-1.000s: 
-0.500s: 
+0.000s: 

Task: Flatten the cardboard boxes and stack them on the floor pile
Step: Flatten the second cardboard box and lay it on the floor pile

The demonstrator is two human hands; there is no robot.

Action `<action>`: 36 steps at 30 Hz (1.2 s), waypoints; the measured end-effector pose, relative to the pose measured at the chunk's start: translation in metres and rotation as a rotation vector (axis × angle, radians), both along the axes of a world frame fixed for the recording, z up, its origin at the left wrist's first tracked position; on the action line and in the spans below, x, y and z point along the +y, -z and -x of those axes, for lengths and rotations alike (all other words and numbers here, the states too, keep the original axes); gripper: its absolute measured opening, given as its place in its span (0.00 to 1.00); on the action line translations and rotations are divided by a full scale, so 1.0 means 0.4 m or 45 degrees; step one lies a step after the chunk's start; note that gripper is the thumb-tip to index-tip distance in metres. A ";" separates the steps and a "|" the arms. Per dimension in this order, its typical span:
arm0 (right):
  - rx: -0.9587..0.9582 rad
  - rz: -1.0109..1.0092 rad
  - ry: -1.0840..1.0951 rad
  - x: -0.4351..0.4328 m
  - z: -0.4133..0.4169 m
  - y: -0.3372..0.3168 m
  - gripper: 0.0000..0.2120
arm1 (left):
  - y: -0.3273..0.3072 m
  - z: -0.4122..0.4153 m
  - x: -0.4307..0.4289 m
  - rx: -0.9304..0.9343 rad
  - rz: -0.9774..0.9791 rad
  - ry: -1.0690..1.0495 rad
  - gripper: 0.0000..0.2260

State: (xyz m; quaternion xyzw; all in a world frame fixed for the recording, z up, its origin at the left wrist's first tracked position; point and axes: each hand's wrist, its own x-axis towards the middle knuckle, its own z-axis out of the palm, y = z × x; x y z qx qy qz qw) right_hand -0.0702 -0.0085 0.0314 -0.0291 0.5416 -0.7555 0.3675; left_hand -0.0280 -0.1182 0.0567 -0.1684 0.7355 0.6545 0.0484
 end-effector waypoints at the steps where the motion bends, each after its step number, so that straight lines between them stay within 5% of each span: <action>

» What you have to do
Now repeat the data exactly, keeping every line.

» Your solution
-1.000s: 
-0.500s: 
+0.000s: 

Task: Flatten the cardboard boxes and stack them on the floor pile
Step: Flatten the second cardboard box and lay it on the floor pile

The demonstrator is two human hands; there is no robot.

Action `<action>`: 36 steps at 30 Hz (1.2 s), waypoints; the measured end-effector pose, relative to the pose measured at the chunk's start: translation in metres and rotation as a rotation vector (axis × angle, radians), both along the axes of a world frame fixed for the recording, z up, its origin at the left wrist's first tracked position; on the action line and in the spans below, x, y and z point along the +y, -z and -x of those axes, for lengths and rotations alike (all other words and numbers here, the states too, keep the original axes); gripper: its absolute measured opening, given as its place in its span (0.00 to 1.00); on the action line translations and rotations are divided by a full scale, so 1.0 means 0.4 m or 45 degrees; step one lies a step after the chunk's start; note that gripper is the thumb-tip to index-tip distance in metres. A ";" separates the steps and a "|" the arms. Per dimension in this order, its typical span:
arm0 (right):
  - rx: -0.9587..0.9582 rad
  - rz: -1.0109..1.0092 rad
  - ry: -1.0840..1.0951 rad
  - x: -0.4351..0.4328 m
  - z: -0.4133..0.4169 m
  - y: -0.3372..0.3168 m
  - gripper: 0.0000..0.2120
arm1 (left):
  - y: -0.3273..0.3072 m
  - z: -0.4122..0.4153 m
  - x: -0.4307..0.4289 m
  - rx: -0.9304..0.9343 rad
  - rz: -0.9774..0.9791 rad
  - ry: -1.0690..1.0495 rad
  - gripper: 0.0000..0.2260

State: (xyz m; quaternion xyzw; all in a world frame fixed for the recording, z up, its origin at the left wrist's first tracked position; point and axes: each hand's wrist, its own x-axis towards the middle knuckle, its own z-axis out of the palm, y = z × x; x y z qx qy qz qw) right_hand -0.0702 -0.0085 0.0314 -0.0291 0.5416 -0.7555 0.3675; left_hand -0.0280 -0.1182 0.0567 -0.1684 0.7355 0.6545 0.0484
 end-effector waypoints at the steps where the motion bends, each after its step number, so that straight lines between them stay within 5% of each span: <action>

The output is complete, and nothing more is needed.